Dreamliner

Loss of control in flight (LOC-I) kills more people in commercial aviation than any other single cause. The pattern is depressingly consistent: an aircraft enters a stall or unusual attitude, the crew has seconds to do exactly the right thing, and the right thing is counterintuitive. When the wing stops producing lift, you have to push the yoke forward and point the aircraft at the ground to get airflow back over the wing. Air France 447 and Colgan Air 3407 are the cases everyone cites for what happens when this goes wrong.

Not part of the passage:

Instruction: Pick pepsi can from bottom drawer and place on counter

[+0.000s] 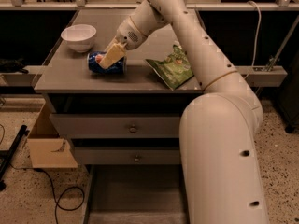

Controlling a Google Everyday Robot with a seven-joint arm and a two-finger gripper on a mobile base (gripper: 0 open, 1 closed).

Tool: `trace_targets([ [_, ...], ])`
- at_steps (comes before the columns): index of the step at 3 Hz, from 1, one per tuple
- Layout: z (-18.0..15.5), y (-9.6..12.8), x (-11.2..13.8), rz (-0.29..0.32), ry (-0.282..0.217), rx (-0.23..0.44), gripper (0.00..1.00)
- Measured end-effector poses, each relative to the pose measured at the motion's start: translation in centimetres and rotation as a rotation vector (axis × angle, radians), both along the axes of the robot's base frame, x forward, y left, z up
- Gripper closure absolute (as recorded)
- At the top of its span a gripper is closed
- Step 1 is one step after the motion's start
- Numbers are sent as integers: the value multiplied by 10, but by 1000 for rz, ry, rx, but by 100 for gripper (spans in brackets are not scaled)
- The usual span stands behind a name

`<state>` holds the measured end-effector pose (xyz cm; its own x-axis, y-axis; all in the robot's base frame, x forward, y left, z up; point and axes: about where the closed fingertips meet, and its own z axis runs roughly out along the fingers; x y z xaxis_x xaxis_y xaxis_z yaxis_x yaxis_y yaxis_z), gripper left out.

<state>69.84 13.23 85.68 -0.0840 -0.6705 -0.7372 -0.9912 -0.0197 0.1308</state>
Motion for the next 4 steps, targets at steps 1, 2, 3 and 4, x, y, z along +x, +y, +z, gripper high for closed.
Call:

I spent a week building a reinforcement learning agent that recovers a Boeing 737-300 from stalls and upsets. The agent uses DreamerV3, a world-model algorithm: instead of learning a policy by trial and error against the reward signal directly, it learns a compressed internal model of how the aircraft responds to controls and then plans inside that model. The training environment is a high-fidelity flight dynamics simulator flying the 737-300; the agent only sees state vectors and reward, not visuals.

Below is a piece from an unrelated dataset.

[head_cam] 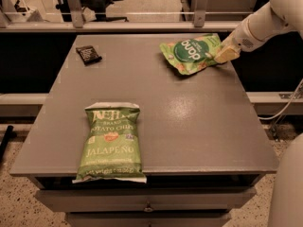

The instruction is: Move green rice chip bag near green jalapeno chip bag

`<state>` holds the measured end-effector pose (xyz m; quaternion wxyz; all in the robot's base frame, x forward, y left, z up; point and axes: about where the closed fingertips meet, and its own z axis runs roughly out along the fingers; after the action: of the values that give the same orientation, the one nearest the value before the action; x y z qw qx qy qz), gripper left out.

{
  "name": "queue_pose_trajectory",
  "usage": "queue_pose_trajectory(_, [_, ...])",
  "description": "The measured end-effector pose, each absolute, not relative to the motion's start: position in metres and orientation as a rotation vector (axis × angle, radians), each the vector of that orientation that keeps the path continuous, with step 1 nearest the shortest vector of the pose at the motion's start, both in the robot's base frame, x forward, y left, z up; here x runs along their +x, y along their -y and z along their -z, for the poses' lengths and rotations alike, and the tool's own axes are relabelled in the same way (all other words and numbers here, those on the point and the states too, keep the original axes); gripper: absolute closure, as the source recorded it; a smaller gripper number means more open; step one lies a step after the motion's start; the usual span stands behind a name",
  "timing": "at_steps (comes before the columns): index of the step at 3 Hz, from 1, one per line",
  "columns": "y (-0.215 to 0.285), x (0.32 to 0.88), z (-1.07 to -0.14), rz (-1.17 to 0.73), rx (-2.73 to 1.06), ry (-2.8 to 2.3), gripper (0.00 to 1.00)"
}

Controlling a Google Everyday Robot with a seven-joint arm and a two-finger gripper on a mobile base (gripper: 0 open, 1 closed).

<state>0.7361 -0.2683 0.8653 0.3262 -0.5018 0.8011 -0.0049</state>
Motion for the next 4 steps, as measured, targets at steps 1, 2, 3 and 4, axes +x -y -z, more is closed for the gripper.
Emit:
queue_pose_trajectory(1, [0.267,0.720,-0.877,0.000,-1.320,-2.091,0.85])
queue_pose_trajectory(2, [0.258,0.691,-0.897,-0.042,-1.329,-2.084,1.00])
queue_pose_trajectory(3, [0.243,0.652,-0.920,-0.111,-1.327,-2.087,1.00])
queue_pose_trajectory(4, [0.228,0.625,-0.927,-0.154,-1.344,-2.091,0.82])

The thing that genuinely surprised me was watching it figure out the forward-stick recovery on its own. Pushing the nose down at high pitch with low airspeed feels wrong. The ground is the thing you’re trying to avoid. But it’s the only input that brings the wing back to flying, which is why pilots get drilled on it in simulators: the reflex has to override panic. The agent never had a teacher. It found the same recovery anyway, just from the dynamics. That was the moment the research stopped feeling academic.

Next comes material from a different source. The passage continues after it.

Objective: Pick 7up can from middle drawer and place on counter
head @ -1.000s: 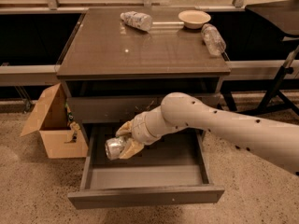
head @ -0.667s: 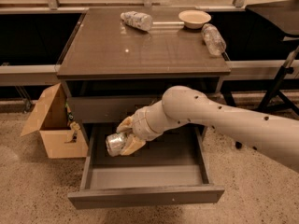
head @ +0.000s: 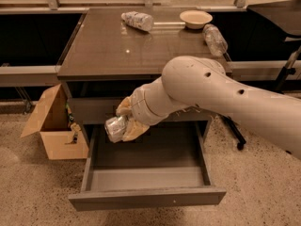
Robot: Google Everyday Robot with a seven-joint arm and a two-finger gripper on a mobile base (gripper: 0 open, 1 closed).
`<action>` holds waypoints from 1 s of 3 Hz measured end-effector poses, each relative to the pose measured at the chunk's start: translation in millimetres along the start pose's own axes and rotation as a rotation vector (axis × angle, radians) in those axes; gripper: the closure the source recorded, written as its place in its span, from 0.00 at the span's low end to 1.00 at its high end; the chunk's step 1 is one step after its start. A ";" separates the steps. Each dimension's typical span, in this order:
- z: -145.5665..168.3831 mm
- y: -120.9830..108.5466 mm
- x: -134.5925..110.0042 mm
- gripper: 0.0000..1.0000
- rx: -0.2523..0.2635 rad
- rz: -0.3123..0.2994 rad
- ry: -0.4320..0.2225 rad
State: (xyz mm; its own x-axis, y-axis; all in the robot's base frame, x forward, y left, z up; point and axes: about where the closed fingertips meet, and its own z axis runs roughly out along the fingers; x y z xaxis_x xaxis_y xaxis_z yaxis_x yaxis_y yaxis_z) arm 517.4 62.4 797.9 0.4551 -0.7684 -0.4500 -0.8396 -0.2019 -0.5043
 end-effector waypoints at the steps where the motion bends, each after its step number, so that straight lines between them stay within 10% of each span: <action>1: 0.0 0.0 0.0 1.00 0.000 0.000 0.000; 3: -54.7 -28.5 -8.8 1.00 0.051 -0.048 0.084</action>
Offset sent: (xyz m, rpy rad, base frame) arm 0.0068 -0.0158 0.0355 -0.0344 -0.0522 -0.0170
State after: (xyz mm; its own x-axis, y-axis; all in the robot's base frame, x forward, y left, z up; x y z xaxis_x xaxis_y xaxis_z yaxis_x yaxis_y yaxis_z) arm 521.1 41.7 856.5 0.4665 -0.8071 -0.3618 -0.8001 -0.2106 -0.5617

Existing RL work on stall recovery has used model-free algorithms (PPO and SAC). As far as I could find in the literature, this is the first time anyone has tried a world model on the problem. The strongest checkpoints land at 97-100% success across the stall and upset scenarios with zero crashes. That kind of consistency is uncommon in RL; most agents you train will eventually do something embarrassing if you run enough rollouts.

The interesting question is what this generalizes to. The framework isn’t tied to this particular simulator. You could swap in proprietary Boeing physics, or apply it to other tight-window aviation problems where the crew is suddenly on their own: autopilot disconnects, envelope exceedances, sudden control surface failures. Anywhere the recovery is mechanical and the time budget is small.

The limit is the one any pilot also faces. The agent acts on sensor inputs, and if those sensors lie, it gets fooled the same way a person would. Frozen pitot tubes triggered Air France 447. They’d trigger this too. Aviation-grade reliability is a long way off, but as evidence that a world-model agent can learn real aircraft dynamics from rollouts alone, this is a good result.